#### [ACTION ITEM]
Within the records below, how many lines hold the word "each"? Only the number should be returned.

Records drawn from a dataset:
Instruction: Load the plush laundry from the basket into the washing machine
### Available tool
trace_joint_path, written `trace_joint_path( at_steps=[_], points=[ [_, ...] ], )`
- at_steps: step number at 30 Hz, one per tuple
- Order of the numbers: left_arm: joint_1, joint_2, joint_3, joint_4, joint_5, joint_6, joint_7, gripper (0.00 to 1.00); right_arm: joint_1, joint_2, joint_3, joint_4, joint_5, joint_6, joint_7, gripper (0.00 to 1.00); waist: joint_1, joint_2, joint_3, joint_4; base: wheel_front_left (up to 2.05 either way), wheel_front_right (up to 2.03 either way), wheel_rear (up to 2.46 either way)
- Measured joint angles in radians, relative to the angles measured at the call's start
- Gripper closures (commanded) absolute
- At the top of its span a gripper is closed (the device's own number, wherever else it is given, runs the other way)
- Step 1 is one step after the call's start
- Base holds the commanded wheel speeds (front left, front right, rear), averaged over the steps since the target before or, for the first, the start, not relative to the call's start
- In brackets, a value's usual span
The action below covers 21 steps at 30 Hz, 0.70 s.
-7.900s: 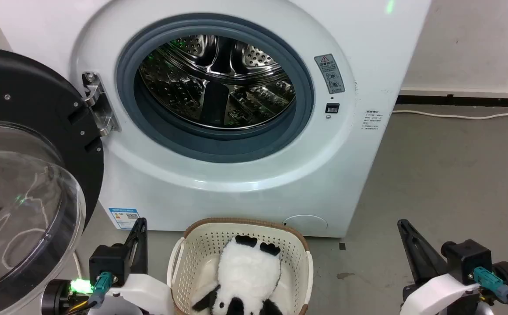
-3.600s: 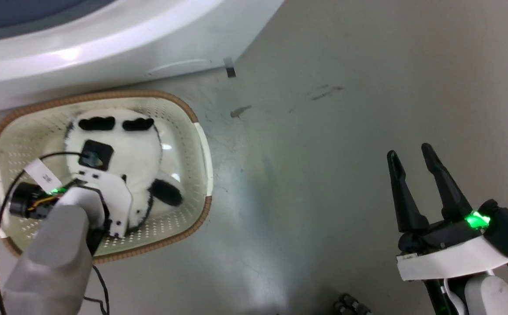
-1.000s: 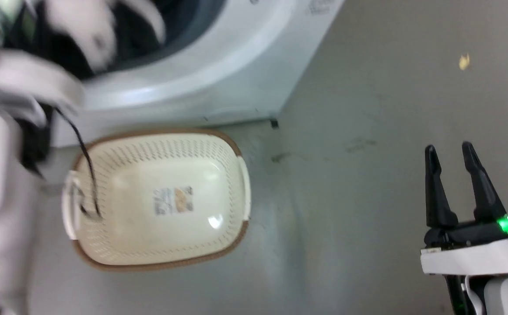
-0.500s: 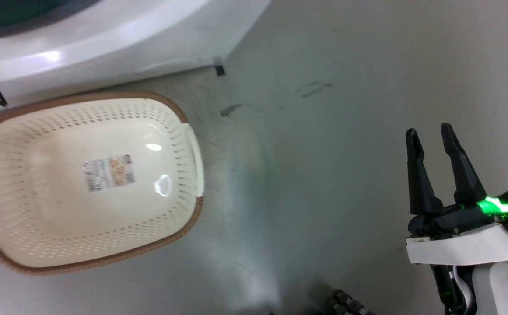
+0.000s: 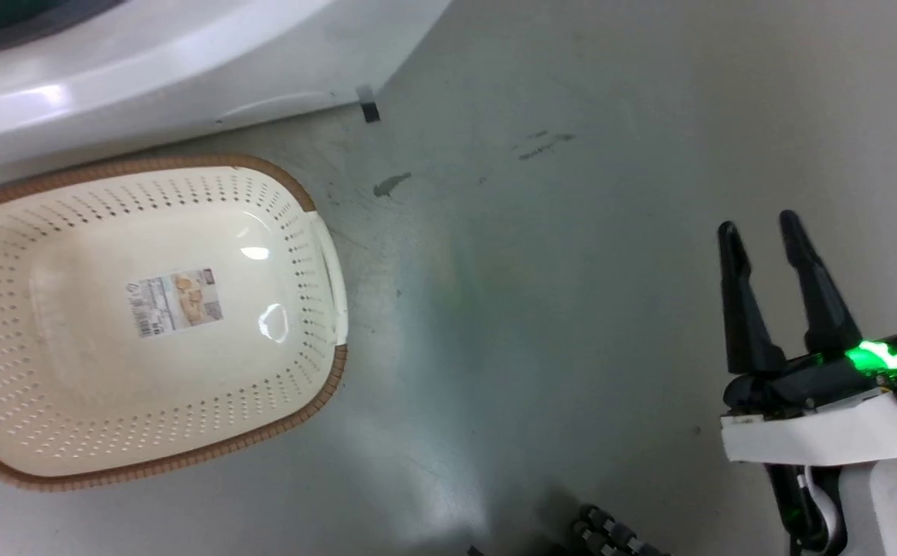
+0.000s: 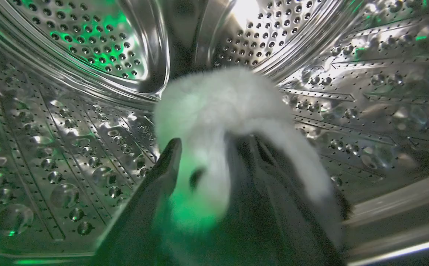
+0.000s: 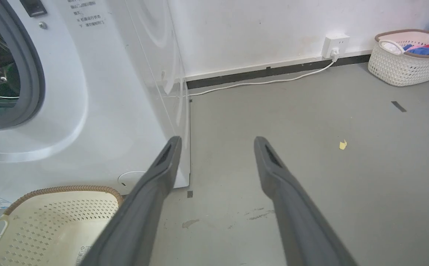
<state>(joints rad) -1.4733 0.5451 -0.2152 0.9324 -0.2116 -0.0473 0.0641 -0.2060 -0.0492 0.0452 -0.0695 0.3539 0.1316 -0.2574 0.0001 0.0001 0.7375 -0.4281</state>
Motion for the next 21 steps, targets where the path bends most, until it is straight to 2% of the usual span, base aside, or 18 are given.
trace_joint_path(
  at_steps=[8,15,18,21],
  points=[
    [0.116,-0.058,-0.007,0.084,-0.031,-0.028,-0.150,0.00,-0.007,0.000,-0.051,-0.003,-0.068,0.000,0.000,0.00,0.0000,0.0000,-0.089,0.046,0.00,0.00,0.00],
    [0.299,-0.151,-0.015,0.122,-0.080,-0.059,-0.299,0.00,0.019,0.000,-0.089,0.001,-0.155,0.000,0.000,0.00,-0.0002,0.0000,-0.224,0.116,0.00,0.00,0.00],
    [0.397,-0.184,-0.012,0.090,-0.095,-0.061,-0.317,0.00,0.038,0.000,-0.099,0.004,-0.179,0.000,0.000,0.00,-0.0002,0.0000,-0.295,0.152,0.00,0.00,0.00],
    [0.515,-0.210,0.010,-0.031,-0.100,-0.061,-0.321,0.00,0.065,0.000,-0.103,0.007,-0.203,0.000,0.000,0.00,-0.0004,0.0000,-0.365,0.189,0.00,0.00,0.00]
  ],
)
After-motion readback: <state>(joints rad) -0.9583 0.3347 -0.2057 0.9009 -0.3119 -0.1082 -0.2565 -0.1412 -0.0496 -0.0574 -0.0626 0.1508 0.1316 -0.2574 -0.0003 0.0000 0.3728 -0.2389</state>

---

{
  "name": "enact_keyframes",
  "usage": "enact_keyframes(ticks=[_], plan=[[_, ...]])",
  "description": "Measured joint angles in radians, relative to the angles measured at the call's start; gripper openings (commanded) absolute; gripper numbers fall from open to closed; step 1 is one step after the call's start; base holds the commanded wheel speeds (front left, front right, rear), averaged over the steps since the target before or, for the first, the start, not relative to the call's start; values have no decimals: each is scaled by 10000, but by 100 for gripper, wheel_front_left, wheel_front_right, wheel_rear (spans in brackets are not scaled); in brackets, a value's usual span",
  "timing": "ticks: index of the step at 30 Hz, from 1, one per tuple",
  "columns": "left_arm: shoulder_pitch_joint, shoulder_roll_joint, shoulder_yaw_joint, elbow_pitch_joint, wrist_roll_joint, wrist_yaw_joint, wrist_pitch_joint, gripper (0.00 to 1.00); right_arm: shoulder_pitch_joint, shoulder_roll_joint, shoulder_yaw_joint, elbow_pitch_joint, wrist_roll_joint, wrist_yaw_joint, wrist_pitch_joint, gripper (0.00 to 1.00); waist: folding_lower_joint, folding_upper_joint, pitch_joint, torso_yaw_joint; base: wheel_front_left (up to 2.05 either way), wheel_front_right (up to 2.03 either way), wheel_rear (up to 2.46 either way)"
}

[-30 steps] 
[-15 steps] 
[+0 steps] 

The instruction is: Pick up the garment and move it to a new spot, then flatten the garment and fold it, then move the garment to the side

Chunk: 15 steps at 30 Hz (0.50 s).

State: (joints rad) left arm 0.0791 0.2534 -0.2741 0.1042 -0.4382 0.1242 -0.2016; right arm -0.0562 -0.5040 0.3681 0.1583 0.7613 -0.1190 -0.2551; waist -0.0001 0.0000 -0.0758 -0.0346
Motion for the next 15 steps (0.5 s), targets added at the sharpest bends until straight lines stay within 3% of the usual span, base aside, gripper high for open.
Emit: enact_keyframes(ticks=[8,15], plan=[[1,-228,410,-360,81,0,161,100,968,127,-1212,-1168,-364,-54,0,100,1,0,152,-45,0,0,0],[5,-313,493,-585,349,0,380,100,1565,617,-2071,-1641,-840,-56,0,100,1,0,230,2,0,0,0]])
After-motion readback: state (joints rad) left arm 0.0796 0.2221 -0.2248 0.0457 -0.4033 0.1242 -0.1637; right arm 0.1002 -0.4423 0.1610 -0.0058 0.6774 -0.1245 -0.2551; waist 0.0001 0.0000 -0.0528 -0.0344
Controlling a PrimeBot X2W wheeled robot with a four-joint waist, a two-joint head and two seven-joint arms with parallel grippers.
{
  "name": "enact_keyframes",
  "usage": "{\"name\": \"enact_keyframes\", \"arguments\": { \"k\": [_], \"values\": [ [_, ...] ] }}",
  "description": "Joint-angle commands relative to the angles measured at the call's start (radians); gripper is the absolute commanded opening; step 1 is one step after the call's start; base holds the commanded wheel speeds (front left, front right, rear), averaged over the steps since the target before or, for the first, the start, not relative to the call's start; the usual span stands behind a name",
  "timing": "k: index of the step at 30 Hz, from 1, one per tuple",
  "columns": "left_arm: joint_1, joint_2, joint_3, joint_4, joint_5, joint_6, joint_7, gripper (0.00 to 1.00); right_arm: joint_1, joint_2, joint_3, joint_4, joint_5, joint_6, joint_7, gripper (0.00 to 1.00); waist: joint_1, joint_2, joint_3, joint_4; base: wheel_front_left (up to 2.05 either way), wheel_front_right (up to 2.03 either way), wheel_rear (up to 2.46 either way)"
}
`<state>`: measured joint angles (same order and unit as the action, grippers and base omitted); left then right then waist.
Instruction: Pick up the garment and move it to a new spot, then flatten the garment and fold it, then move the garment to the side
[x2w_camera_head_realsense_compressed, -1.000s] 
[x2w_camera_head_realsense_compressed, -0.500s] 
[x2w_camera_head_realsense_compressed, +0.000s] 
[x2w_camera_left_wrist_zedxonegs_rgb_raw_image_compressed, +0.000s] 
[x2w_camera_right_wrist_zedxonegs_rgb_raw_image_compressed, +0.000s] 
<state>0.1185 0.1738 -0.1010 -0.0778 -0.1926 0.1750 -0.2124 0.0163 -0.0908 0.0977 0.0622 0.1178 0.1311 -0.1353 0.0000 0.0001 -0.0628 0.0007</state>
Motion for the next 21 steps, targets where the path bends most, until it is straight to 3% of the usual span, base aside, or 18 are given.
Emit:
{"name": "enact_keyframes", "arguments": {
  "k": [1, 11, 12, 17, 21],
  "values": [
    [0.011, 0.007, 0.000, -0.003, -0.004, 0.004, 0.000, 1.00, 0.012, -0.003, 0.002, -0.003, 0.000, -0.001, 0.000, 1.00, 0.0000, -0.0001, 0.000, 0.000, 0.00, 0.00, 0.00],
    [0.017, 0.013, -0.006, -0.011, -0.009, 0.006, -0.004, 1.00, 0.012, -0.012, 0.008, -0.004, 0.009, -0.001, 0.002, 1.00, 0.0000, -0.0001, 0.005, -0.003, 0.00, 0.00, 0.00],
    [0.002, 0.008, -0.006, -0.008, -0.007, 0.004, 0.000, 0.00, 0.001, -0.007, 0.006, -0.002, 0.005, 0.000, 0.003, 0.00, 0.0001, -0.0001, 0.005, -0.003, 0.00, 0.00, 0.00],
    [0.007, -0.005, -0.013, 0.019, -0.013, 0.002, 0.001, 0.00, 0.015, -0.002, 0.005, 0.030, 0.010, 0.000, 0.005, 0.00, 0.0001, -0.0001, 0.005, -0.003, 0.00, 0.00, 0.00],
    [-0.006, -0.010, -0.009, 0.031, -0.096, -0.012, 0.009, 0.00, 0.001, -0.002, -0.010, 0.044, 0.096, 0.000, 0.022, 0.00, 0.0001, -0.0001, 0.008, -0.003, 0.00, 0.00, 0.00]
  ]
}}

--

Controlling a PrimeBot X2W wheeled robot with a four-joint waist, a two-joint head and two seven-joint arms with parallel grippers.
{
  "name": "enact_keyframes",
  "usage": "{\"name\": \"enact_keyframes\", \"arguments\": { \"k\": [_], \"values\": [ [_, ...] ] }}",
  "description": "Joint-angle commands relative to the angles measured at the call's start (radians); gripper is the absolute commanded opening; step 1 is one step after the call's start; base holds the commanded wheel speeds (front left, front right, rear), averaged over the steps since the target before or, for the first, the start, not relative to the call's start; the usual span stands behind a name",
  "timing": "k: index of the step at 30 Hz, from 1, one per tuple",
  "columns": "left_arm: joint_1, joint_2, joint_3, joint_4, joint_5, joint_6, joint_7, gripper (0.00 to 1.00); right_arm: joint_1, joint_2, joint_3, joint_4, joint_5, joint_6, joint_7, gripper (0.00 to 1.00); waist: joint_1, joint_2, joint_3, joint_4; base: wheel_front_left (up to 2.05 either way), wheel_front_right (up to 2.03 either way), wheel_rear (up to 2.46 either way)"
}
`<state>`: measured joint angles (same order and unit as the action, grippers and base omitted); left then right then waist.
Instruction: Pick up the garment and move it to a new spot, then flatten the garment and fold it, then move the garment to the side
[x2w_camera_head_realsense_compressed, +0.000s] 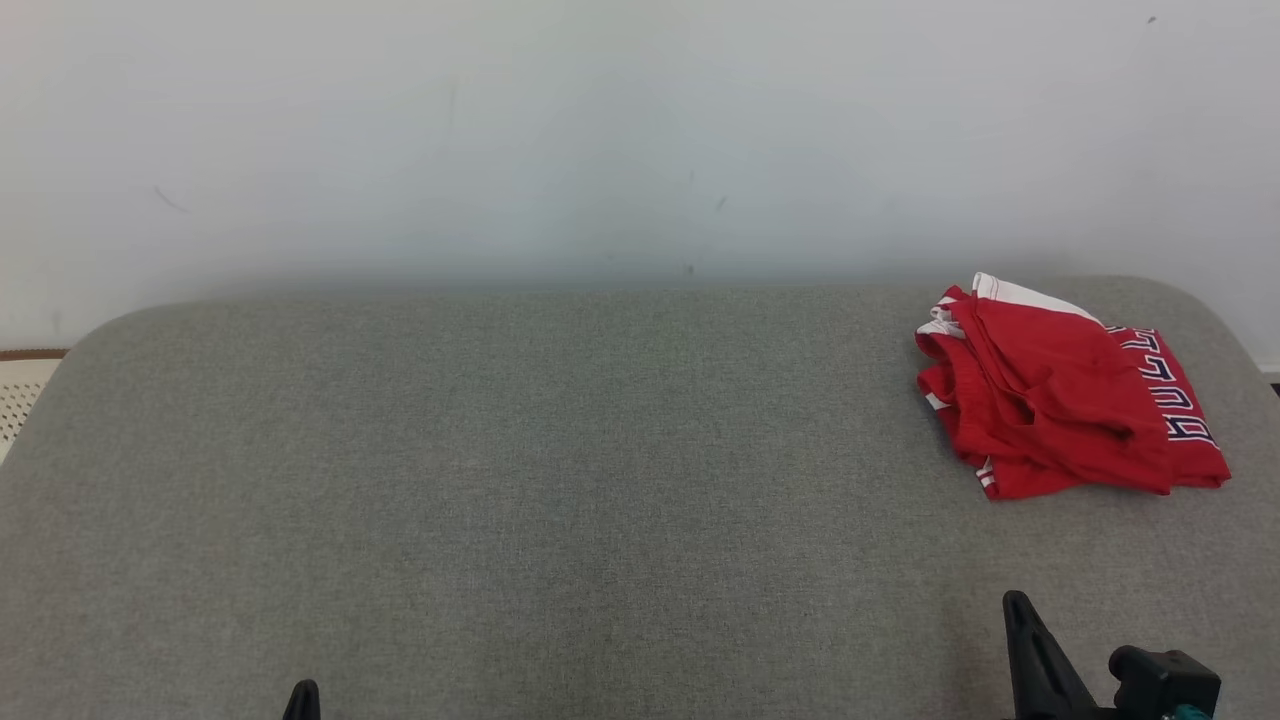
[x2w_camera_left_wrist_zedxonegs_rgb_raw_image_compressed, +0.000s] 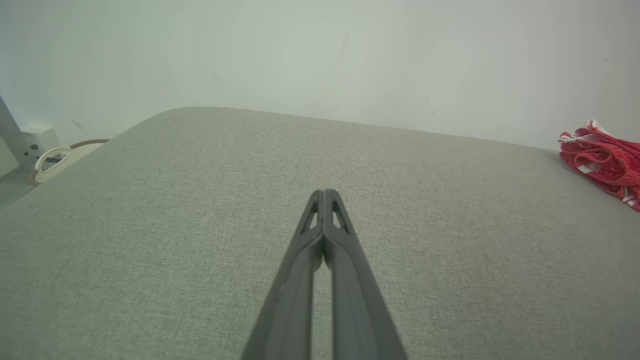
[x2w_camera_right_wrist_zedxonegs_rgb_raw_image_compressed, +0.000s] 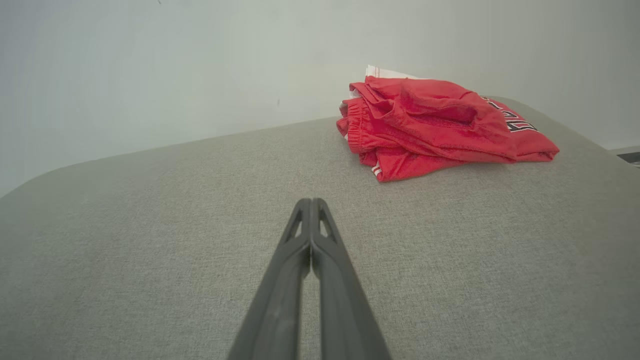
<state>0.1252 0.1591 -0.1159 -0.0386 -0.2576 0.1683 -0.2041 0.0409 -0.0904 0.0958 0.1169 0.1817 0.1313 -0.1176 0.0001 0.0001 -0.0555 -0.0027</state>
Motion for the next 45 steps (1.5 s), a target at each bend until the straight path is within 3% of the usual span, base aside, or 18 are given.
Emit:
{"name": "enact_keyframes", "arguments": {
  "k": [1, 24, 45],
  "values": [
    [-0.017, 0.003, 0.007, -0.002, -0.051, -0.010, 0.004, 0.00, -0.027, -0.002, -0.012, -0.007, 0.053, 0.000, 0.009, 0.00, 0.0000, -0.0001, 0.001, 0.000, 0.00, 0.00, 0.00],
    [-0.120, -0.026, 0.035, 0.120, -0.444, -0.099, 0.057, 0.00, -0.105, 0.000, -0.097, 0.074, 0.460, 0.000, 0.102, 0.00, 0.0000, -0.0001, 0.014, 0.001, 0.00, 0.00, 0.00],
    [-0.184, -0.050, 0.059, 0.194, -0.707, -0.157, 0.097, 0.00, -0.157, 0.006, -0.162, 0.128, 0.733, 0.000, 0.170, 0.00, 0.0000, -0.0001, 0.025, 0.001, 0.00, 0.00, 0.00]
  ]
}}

#### [RESULT OF THIS EXERCISE]
2